Fig. 1 — Map of Kenya showing the study counties comprising pilot counties where rabies elimination activities were ongoing (Makueni and Siaya Counties in green) and nonpilot counties (Nairobi, Marsabit and Kwale Counties in orange). (For interpretation of the references to colour in this figure legend, the reader is referred to the web version of this article.)

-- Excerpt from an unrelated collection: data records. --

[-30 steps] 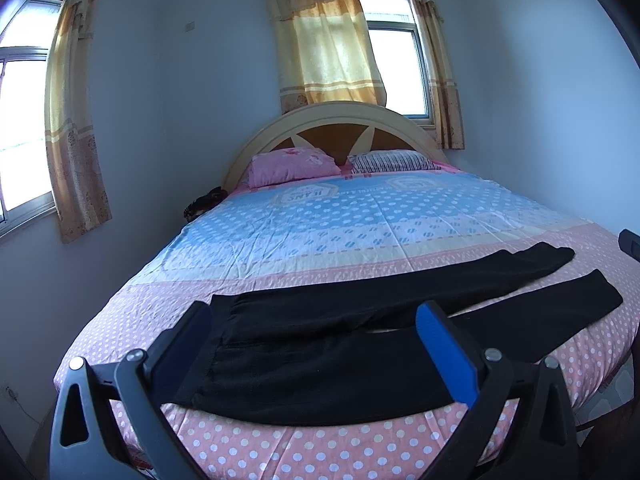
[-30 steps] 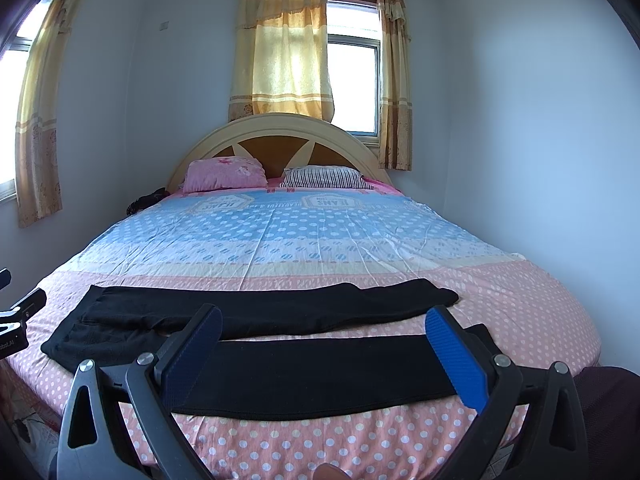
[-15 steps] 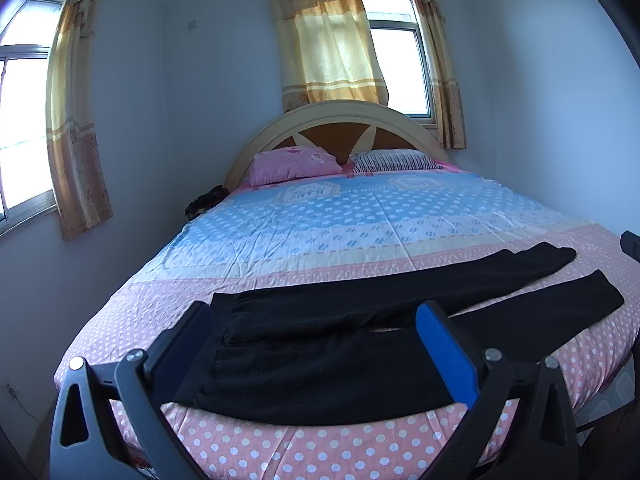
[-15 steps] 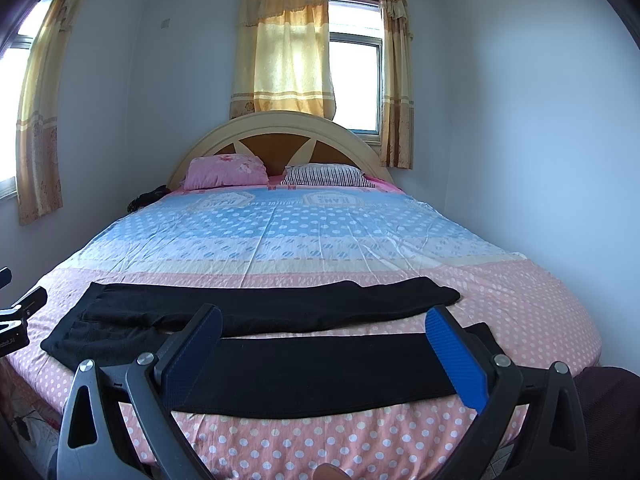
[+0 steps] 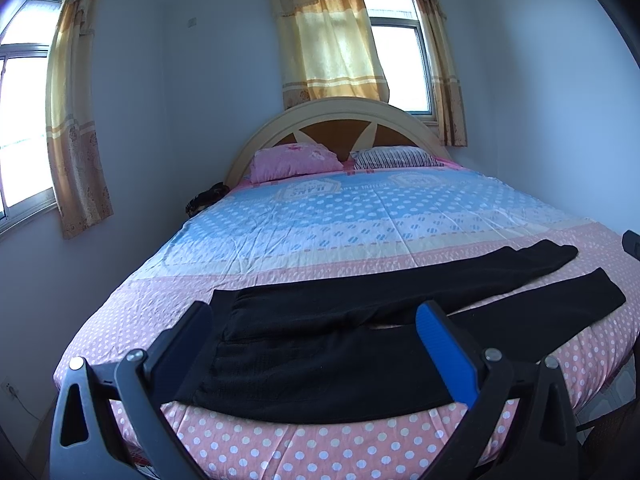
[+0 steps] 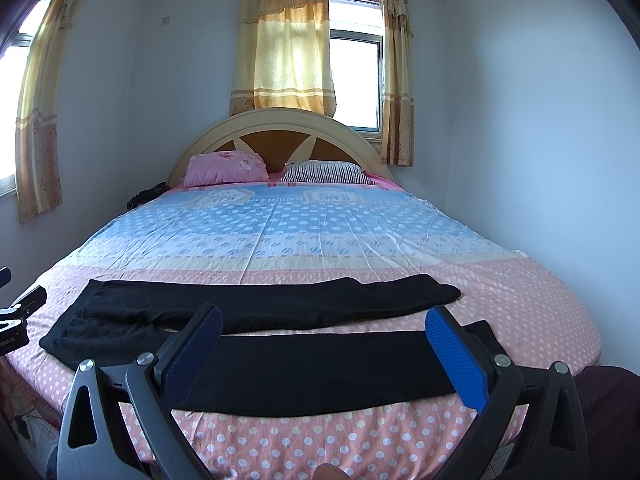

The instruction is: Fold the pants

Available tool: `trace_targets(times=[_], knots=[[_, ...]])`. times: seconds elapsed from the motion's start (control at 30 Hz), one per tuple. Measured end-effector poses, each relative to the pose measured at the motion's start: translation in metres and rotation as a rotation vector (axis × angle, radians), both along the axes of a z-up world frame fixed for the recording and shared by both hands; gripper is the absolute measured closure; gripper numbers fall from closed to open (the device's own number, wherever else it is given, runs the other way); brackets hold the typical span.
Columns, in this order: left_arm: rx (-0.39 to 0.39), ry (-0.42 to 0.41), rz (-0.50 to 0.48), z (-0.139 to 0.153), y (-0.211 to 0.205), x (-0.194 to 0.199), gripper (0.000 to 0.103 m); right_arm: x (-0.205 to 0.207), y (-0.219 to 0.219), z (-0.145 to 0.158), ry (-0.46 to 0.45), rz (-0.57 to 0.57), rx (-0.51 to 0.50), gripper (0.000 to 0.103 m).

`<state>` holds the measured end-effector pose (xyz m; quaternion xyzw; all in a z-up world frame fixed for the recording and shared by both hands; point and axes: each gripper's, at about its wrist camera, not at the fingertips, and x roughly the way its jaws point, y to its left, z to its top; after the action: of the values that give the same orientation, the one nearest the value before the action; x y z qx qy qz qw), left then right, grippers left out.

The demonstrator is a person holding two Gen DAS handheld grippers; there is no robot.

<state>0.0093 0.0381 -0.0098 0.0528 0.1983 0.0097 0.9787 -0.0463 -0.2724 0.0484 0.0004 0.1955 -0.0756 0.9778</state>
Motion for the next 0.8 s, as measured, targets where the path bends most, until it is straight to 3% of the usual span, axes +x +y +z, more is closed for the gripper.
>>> trace_targets(times=[0.57,0.8], knots=[[-0.009,0.026,0.009,-0.005,0.002,0.002,0.0,0.007,-0.002,-0.008,0.01,0.06,0.024,0.001],[-0.018,0.061,0.01,-0.015,0.012,0.017,0.0,0.029,-0.017,-0.028,0.06,0.102,0.013,0.001]])
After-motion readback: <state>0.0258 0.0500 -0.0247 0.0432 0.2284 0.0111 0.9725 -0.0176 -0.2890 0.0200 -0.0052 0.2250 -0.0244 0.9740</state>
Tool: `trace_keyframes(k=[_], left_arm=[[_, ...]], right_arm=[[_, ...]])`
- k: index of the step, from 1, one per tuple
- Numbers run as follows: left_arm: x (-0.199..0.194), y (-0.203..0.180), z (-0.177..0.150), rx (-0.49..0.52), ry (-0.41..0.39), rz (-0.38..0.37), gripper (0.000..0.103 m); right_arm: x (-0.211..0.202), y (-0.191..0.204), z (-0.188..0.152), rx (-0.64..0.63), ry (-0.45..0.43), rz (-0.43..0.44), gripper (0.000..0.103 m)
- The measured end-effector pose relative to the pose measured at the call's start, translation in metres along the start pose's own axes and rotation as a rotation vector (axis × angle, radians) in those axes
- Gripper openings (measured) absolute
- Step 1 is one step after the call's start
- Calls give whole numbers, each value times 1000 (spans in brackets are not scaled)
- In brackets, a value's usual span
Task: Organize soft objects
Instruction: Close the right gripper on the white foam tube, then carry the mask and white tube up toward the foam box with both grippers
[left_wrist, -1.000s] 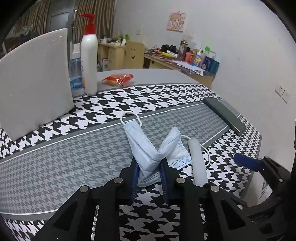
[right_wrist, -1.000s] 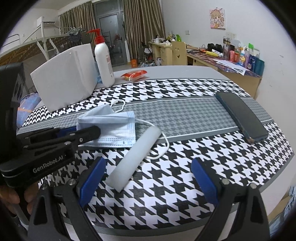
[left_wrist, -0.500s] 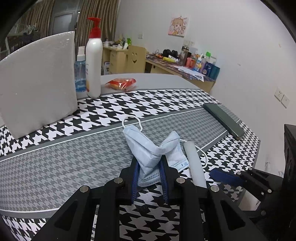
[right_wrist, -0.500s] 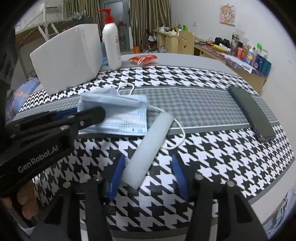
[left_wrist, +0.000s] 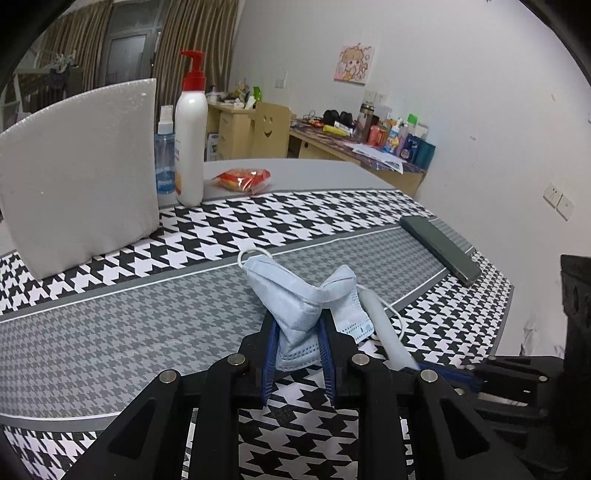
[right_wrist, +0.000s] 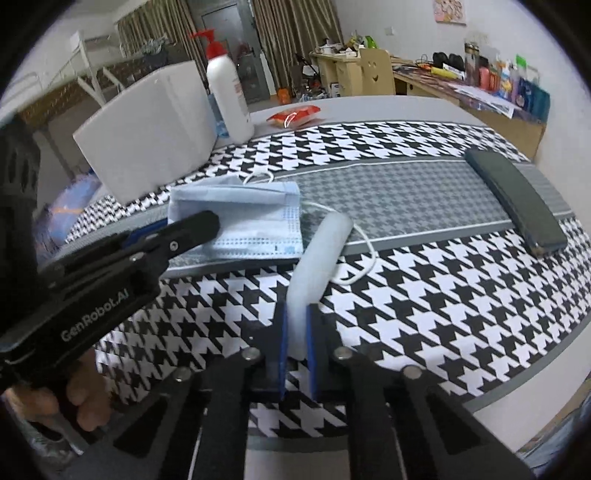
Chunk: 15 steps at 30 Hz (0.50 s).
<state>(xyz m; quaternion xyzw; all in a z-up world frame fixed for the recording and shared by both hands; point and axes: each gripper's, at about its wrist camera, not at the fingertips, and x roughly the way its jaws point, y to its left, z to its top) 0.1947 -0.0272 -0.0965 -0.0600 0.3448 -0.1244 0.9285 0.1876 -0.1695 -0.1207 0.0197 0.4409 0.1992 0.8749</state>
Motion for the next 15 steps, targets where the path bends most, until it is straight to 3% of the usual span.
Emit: trace_keyframes(k=[15], left_arm=[[-14, -6, -1, 24, -35, 37, 22]], right_arm=[[-44, -4, 1, 28, -103, 19, 12]])
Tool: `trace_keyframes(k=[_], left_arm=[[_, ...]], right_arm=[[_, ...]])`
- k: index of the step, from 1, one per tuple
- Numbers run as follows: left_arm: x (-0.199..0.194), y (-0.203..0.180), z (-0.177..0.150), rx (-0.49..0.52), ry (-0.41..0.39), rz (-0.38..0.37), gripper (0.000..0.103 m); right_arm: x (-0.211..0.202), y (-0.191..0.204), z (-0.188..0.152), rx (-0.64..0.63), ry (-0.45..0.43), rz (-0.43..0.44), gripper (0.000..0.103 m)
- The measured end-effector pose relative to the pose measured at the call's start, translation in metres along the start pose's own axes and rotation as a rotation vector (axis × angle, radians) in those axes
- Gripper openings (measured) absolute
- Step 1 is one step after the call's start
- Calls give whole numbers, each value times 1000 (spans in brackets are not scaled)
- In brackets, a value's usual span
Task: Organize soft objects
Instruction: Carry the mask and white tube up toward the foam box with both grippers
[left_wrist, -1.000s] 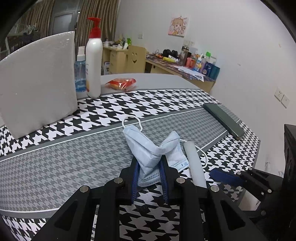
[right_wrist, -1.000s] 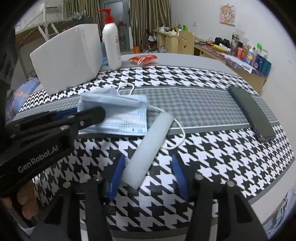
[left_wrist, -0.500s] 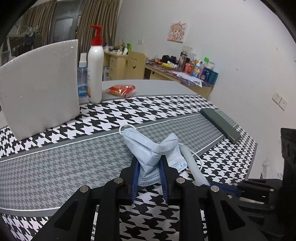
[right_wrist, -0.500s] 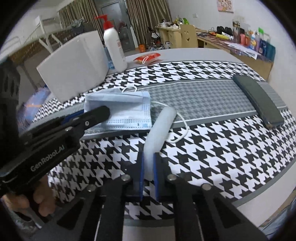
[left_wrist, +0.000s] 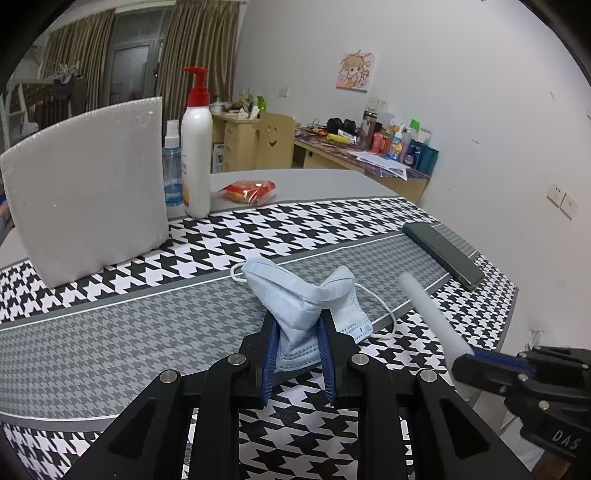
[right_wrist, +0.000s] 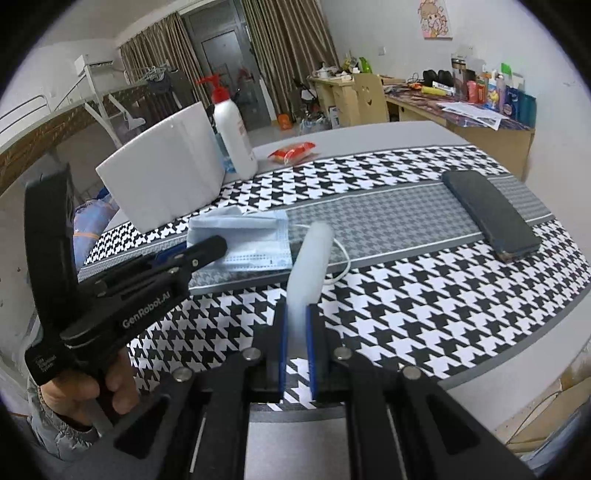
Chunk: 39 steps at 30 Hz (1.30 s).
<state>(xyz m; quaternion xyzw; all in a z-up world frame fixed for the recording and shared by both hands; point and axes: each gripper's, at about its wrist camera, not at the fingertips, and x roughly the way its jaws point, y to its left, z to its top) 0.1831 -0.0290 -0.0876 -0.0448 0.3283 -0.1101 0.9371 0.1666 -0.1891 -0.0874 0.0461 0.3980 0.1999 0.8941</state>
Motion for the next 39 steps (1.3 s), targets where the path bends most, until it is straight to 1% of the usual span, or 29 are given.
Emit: trace_keyframes(k=[3, 19, 23, 39], left_arm=[[-5, -3, 0, 8, -5, 1, 22], [-37, -11, 2, 36, -52, 8, 20], [-43, -12, 3, 47, -44, 2, 20], [-82, -7, 13, 62, -132, 32, 20]], right_arm=[[-3, -2, 2, 1, -14, -15, 12], [-17, -1, -1, -11, -62, 9, 12], [-19, 1, 2, -17, -62, 13, 12], [-29, 15, 14, -63, -139, 30, 12]])
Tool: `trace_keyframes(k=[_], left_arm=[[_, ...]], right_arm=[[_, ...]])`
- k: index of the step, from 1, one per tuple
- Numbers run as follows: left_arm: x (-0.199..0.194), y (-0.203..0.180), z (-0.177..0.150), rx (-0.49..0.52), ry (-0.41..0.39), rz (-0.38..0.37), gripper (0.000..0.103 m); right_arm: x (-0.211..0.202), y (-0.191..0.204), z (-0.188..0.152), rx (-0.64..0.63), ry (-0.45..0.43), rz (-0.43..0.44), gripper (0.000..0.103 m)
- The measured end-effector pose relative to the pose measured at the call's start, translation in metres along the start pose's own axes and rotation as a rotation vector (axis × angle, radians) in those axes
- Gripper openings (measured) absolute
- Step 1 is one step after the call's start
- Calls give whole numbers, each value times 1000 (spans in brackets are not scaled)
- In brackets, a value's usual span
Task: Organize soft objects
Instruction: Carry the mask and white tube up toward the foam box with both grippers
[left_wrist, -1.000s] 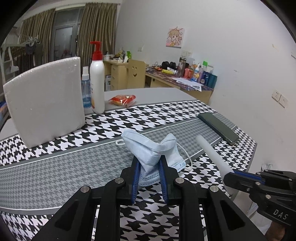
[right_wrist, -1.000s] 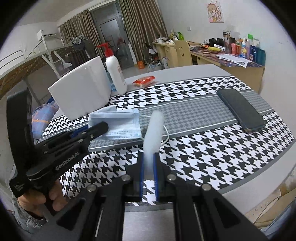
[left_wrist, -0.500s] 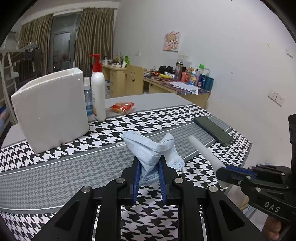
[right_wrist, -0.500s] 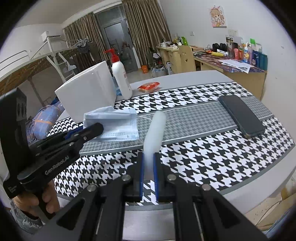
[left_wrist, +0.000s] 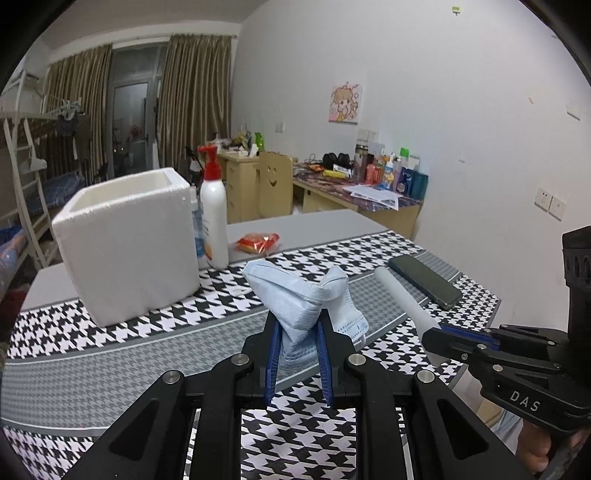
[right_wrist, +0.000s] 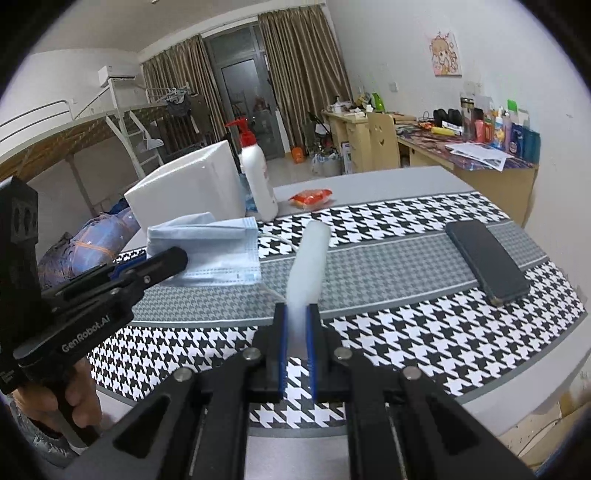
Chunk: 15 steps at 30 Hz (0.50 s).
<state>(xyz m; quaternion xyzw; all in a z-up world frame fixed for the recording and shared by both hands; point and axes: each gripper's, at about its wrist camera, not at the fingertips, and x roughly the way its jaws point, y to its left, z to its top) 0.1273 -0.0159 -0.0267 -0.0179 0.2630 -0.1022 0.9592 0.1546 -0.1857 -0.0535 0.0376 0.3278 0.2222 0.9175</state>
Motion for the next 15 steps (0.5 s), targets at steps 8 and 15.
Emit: trace_keyframes(k=[8, 15], left_arm=[[-13, 4, 6, 4, -26, 24, 20], [-25, 9, 12, 10, -55, 55, 20]], right_arm=[[-3, 5, 5, -13, -22, 10, 12], [-7, 12, 11, -37, -49, 19, 12]])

The survey focused on eight thematic areas related to rabies PEP and RIG at the national, county and sub-county levels: program delivery, procurement, requesting, distribution, cold chain and storage, forecasting, monitoring and utilization, and reporting. The details of the information collected under each of the thematic areas are provided in Table 1. The survey questions used were adopted from the PEP logistics and flow questionnaire developed by the World Health Organization and US Centers for Disease Control and Prevention, and implemented across several countries (Appendix Supplementary Table 1).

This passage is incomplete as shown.